=== Data shown ===

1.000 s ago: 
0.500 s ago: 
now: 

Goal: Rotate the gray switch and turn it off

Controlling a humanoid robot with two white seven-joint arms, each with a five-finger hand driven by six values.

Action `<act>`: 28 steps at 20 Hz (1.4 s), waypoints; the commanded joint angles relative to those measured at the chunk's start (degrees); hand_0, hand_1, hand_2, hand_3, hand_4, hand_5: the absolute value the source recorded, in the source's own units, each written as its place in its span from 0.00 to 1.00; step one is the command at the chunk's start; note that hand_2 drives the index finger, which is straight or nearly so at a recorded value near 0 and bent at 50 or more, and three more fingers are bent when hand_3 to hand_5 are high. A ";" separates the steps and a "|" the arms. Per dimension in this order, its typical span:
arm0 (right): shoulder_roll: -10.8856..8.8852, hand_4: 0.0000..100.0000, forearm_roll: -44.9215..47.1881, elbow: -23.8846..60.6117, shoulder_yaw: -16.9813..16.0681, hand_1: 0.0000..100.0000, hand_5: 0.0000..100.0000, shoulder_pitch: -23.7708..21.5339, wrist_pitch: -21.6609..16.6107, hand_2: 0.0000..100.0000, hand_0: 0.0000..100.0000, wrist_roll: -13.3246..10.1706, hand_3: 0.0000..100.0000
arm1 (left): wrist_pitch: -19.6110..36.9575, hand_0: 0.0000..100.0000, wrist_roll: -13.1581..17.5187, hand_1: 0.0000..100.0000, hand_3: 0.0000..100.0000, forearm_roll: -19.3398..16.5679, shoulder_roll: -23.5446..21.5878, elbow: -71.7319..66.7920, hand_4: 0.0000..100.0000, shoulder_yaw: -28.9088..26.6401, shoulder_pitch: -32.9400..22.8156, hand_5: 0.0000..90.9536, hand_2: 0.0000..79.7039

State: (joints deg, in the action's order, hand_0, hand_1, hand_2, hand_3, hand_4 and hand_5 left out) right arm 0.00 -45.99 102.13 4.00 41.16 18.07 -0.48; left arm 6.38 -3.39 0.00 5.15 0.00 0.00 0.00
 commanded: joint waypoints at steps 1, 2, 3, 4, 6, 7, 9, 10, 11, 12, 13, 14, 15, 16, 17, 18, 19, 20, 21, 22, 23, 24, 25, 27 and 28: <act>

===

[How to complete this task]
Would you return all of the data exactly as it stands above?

[Reply]
1.000 s ago: 
0.500 s ago: 
now: 

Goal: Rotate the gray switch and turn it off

Controlling a humanoid robot with two white seven-joint arms, each with a five-finger hand driven by six values.

Action `<act>`: 28 steps at 20 Hz (1.4 s), waypoints; the commanded joint angles relative to those measured at the chunk's start (degrees); hand_0, hand_1, hand_2, hand_3, hand_4, hand_5: the absolute value the source recorded, in the source's own units, each written as its place in its span from 0.00 to 1.00; step one is the command at the chunk's start; note that hand_2 drives the index finger, which is straight or nearly so at a recorded value near 0 and bent at 50 or more, and three more fingers are bent when hand_3 to hand_5 are high. A ";" separates the steps and a "|" the arms. Per dimension in this order, its typical span:
arm0 (right): shoulder_roll: -10.8856..8.8852, hand_4: 0.0000..100.0000, forearm_roll: -44.9215..47.1881, elbow: -23.8846..60.6117, shoulder_yaw: -16.9813..16.0681, hand_1: 0.0000..100.0000, hand_5: 0.0000..100.0000, shoulder_pitch: -23.7708..21.5339, wrist_pitch: -21.6609..16.6107, hand_2: 0.0000..100.0000, hand_0: 0.0000..100.0000, wrist_roll: -13.3246..10.1706, hand_3: 0.0000..100.0000
arm1 (left): wrist_pitch: -19.6110..36.9575, hand_0: 0.0000..100.0000, wrist_roll: -13.1581..17.5187, hand_1: 0.0000..100.0000, hand_3: 0.0000..100.0000, forearm_roll: -19.3398..16.5679, shoulder_roll: -23.5446..21.5878, elbow: -71.7319..66.7920, hand_4: 0.0000..100.0000, shoulder_yaw: -28.9088..26.6401, shoulder_pitch: -32.9400..22.8156, hand_5: 0.0000..90.9536, hand_2: 0.0000..79.7039

State: (joints deg, in the action's order, hand_0, hand_1, hand_2, hand_3, hand_4 and hand_5 left out) right arm 0.00 -45.99 102.13 4.00 41.16 18.07 -0.48; left arm 6.38 -3.39 0.00 5.15 0.00 0.00 0.00
 commanded: joint waypoints at steps 1, 2, 3, 4, 6, 7, 9, 10, 11, 12, 13, 14, 15, 16, 17, 18, 19, 20, 21, 22, 23, 24, 25, 27 and 28: <act>

The work for this exercise is now done.